(Task details) Report each line of the data that has "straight" somewhere in it.

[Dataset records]

=== Begin Enclosure ===

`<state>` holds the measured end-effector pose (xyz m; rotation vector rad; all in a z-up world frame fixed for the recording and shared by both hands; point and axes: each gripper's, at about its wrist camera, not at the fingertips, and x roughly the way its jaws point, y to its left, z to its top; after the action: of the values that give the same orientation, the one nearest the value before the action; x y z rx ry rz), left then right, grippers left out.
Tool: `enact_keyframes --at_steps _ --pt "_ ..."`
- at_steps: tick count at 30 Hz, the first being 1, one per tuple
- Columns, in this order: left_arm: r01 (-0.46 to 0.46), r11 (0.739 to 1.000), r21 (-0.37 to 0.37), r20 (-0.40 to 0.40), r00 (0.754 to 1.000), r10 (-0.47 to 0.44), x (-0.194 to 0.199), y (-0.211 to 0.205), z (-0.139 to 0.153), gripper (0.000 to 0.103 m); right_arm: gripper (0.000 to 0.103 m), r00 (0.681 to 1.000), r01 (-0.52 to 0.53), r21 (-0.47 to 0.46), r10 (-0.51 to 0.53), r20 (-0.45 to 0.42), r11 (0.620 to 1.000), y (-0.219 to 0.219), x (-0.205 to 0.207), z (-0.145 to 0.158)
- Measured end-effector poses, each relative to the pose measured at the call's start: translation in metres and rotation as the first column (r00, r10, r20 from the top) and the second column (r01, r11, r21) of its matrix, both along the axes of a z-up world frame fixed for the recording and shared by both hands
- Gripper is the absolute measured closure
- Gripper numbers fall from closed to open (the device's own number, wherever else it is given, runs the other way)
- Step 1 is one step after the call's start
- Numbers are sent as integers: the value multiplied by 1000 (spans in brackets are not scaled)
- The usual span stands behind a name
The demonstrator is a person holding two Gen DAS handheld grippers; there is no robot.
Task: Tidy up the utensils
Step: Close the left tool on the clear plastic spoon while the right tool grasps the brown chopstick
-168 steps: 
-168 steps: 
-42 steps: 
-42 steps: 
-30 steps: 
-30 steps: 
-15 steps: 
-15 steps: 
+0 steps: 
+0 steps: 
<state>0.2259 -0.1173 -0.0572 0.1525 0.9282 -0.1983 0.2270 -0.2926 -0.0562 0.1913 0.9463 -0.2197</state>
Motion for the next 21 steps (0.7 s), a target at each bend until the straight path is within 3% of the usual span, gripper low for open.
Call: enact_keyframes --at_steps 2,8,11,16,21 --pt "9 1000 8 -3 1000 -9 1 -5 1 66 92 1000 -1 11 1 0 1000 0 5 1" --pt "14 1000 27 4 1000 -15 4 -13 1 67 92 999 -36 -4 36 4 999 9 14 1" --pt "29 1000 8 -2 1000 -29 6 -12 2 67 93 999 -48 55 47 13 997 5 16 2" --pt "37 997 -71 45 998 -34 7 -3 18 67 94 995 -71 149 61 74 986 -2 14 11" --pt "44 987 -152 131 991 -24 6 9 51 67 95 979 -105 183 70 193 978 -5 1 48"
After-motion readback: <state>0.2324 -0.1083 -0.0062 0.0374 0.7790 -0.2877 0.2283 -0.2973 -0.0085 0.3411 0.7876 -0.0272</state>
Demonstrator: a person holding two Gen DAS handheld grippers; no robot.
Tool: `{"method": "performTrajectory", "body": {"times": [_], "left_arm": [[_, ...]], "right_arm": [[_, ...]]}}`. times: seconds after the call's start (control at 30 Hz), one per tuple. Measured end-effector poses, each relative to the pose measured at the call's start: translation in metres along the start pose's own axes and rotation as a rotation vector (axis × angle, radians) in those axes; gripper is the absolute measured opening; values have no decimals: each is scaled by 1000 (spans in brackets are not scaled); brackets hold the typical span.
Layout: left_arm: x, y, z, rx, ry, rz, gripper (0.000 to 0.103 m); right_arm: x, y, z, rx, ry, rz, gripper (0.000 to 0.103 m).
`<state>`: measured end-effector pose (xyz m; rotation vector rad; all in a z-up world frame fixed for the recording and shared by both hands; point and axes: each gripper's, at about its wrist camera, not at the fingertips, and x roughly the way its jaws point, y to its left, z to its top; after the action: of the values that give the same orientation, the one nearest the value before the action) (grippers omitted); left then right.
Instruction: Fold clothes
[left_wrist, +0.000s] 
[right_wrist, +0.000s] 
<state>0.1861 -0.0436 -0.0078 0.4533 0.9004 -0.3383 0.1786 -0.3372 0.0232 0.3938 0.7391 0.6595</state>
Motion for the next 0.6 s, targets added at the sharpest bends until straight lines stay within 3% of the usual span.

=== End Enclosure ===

(Task output)
Motion for the next 21 steps (0.7 s), a target at each bend until the straight path is within 3% of the usual span, gripper low for open.
Motion for the next 0.6 s, targets added at the sharpest bends until straight lines stay within 3% of the usual span.

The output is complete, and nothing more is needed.